4.3 | Accelerated Progress Forward
Prior to COVID-19 necessitating the transition to remote cognitive assessment, some reluctance to embrace technological assessment approaches persisted among neuropsychologists49,63. The term Hybrid Neuropsychology has since been introduced as a model to modernize the field by integrating technology, data science, and engaging with innovators in other fields64. This transition forward is largely contingent on the ability to collect both cognitive and lifestyle data remotely and repeatedly, which may enable populations with limited access to resources based on sociodemographic and/or geographic factors to participate in research and reduce reliance on population-based norms which can be biased based on educational and cultural context65,66. In doing so, the traditional approach of considering how between-person variables (i.e., age, disease status) impact within-person processes (i.e., cognitive functioning)67 can evolve into acknowledging the myriad of within-person factors (i.e., daily activities, stress, sleep, etc.) that are now increasingly being understood to influence cognitive functioning20,68,69. Collectively, digital data enables both existing constructs to be redefined and the development of new measures to be identified. Patterns of performance, adherence, and incidental data (i.e., misunderstanding instructions, completing on last day of schedule) may all provide insights into cognitive functioning but require large samples and advanced analytics to do so.
4.4 | Limitations
This study provides insight towards future opportunities and challenges associated with remote data collection to assess cognitive functioning. many of which were not able to be addressed in the study.
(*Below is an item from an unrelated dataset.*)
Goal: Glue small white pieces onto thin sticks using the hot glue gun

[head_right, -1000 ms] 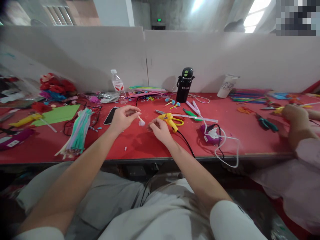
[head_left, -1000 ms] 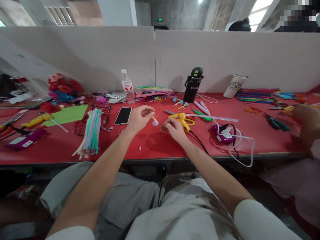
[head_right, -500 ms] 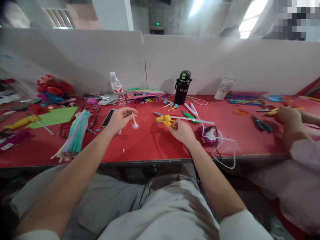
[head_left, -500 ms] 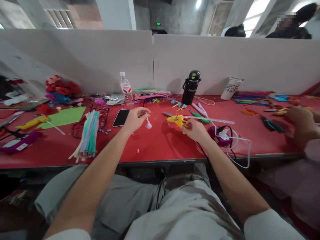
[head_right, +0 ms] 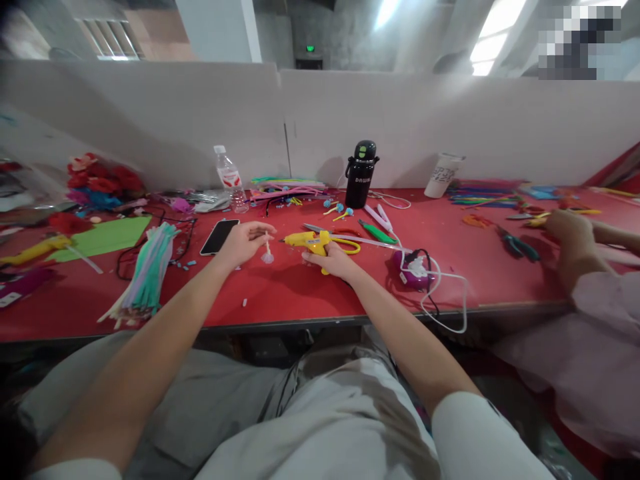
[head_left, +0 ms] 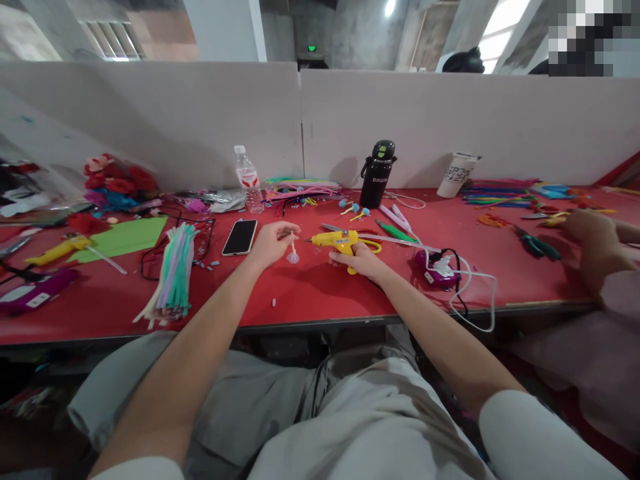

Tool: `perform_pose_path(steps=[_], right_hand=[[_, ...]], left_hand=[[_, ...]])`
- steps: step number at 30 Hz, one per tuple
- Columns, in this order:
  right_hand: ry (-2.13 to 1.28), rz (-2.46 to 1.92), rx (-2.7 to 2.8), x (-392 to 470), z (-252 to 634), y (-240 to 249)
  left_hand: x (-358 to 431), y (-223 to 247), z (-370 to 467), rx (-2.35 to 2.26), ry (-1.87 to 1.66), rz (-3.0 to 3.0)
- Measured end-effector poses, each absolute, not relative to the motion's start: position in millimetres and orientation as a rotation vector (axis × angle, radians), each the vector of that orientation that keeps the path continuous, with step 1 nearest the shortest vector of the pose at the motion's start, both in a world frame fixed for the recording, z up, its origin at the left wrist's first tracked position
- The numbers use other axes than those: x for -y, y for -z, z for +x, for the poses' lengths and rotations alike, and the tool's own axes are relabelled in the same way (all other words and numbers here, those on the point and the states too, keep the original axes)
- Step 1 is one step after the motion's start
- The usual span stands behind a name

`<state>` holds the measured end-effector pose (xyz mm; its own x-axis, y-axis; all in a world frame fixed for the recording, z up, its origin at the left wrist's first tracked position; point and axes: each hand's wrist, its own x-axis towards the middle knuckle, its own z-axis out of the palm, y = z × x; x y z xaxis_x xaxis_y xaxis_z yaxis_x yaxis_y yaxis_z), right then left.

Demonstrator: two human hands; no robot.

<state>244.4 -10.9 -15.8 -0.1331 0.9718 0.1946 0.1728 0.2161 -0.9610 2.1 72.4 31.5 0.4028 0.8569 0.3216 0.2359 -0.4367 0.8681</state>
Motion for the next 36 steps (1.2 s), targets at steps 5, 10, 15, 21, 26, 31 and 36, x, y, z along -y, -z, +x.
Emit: perform_pose_path(steps=[5,10,15,21,26,31,36], right_hand=[[-1.026,-1.245,1.678,17.2,235.6,14.2],[-1.002,-1.361,1.741,20.9,234.0,11.5],[-1.011,-1.399,1.749,20.6,233.8,12.7],[-0.987,-1.4,1.735,19.6,234.4,16.6],[-1.02,-1.402,1.724,19.9,234.8,17.7],[-1.006,-1.39,1.73,20.5,235.3,16.5],[-0.988,-1.382,1.763,20.6,236.1,16.1]], left_hand=[[-67.8,-34.3,4.0,-0.94,-1.021,1.888],[-65.9,-35.2,5.2,-0.948,-1.006,1.901],[-67.5,-33.2,4.2,-0.96,-1.01,1.872],[-66.8,-34.9,2.9,-0.962,-1.008,1.874],[-65.8,-36.2,3.2,-0.977,-1.008,1.865],[-66.0,-35.6,2.3,-0.974,-1.019,1.853],[-66.0,-36.1,2.1,-0.974,-1.022,1.853]])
This study was limited by the small sample size, which affected the interpretations of any statistical comparisons related to feasibility and precluded any comparisons of cognitive performance based on impairment status or other established clinical markers. Furthermore, the generalizability of the results to more diverse populations is restricted as the sample consisted of participants from a clinical research center who are mostly White and well-educated. However, the relatively homogenous composition of the study sample is likely a reflection of the parent study rather than a function of the study design per se. Conceptually, the remote study design utilized here should enable recruitment of more representative sample, as has been demonstrated in other literature comparing demographic diversity between in-person and remote research studies70. Future efforts should target a larger and more diverse sample, assess both mean scores and variability in cognitive performance relative to assessment frequency, and collect data related to potential within-person influences on cognitive function, such as sleep, diet, stress, and physical activity.